# INFORMATION SUPPLIED
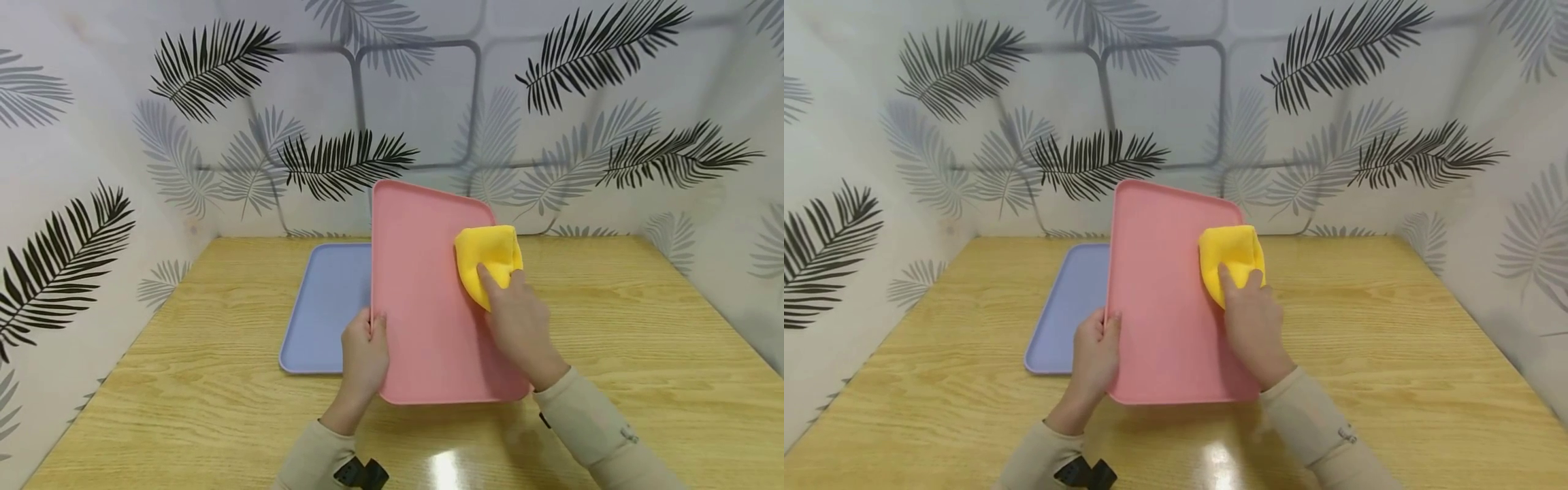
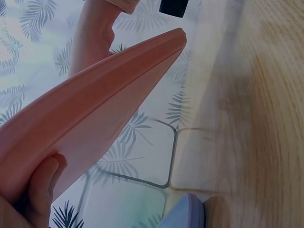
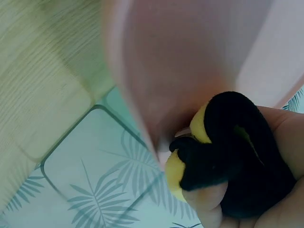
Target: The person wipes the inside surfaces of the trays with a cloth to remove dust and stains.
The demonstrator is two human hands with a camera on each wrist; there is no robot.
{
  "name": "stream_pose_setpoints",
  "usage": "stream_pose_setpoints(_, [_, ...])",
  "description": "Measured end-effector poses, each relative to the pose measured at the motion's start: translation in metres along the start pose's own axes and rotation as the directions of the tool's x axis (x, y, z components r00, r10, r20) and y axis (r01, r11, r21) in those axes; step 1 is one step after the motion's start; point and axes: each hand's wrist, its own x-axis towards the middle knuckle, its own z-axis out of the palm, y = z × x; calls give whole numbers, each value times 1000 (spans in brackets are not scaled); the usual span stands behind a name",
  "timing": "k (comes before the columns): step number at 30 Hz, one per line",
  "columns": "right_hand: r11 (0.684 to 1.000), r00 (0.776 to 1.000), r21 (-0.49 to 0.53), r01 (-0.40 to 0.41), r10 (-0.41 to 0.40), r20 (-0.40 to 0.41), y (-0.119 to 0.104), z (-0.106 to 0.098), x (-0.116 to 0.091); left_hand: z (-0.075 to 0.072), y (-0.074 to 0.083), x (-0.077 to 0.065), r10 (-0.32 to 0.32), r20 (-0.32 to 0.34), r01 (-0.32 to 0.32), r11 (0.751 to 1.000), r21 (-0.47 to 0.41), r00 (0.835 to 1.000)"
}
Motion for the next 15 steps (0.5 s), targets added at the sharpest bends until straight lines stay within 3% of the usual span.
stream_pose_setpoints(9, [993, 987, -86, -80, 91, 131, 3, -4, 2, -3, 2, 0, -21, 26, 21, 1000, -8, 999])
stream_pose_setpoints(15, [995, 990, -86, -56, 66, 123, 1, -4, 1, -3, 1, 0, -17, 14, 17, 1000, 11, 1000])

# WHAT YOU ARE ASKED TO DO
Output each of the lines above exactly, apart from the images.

# SOLUTION FOR THIS TASK
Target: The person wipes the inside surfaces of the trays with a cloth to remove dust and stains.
The demonstrator is two human hands with a camera on each wrist; there is no robot.
{
  "name": "stream_pose_setpoints",
  "usage": "stream_pose_setpoints(_, [_, ...])",
  "description": "Measured end-effector poses, each relative to the pose measured at the motion's start: translation in metres along the start pose's own axes and rotation as the directions of the tool's x axis (x, y, z components r00, r10, r20) and y axis (r01, r11, r21) in those axes; step 1 is one step after the motion's start; point and axes: each hand's wrist, its own x-axis towards the middle knuckle, its own z-axis out of the palm, y = z × x; calls give whole numbers, each value times 1000 (spans in brackets are not scaled); the usual span stands behind a name",
  "timing": "k (comes before the columns): step number at 30 Hz, one per line",
  "columns": "right_hand: r11 (0.684 to 1.000), r00 (0.776 to 1.000), r21 (-0.49 to 0.53), r01 (-0.40 to 0.41), r10 (-0.41 to 0.40), r20 (-0.40 to 0.41), y (-0.119 to 0.104), z (-0.106 to 0.098), x (-0.116 to 0.091); left_hand: z (-0.075 to 0.072), y (-0.074 to 0.083), x (-0.077 to 0.065), r10 (-0.32 to 0.32), r20 (-0.32 to 0.34), r01 (-0.32 to 0.32), r11 (0.751 to 1.000), r21 (-0.47 to 0.41), r00 (0.835 to 1.000)"
}
Motion for the next 15 steps (0.5 s), targets added at the sharpest bends until straight lines stay within 3% of the usual span.
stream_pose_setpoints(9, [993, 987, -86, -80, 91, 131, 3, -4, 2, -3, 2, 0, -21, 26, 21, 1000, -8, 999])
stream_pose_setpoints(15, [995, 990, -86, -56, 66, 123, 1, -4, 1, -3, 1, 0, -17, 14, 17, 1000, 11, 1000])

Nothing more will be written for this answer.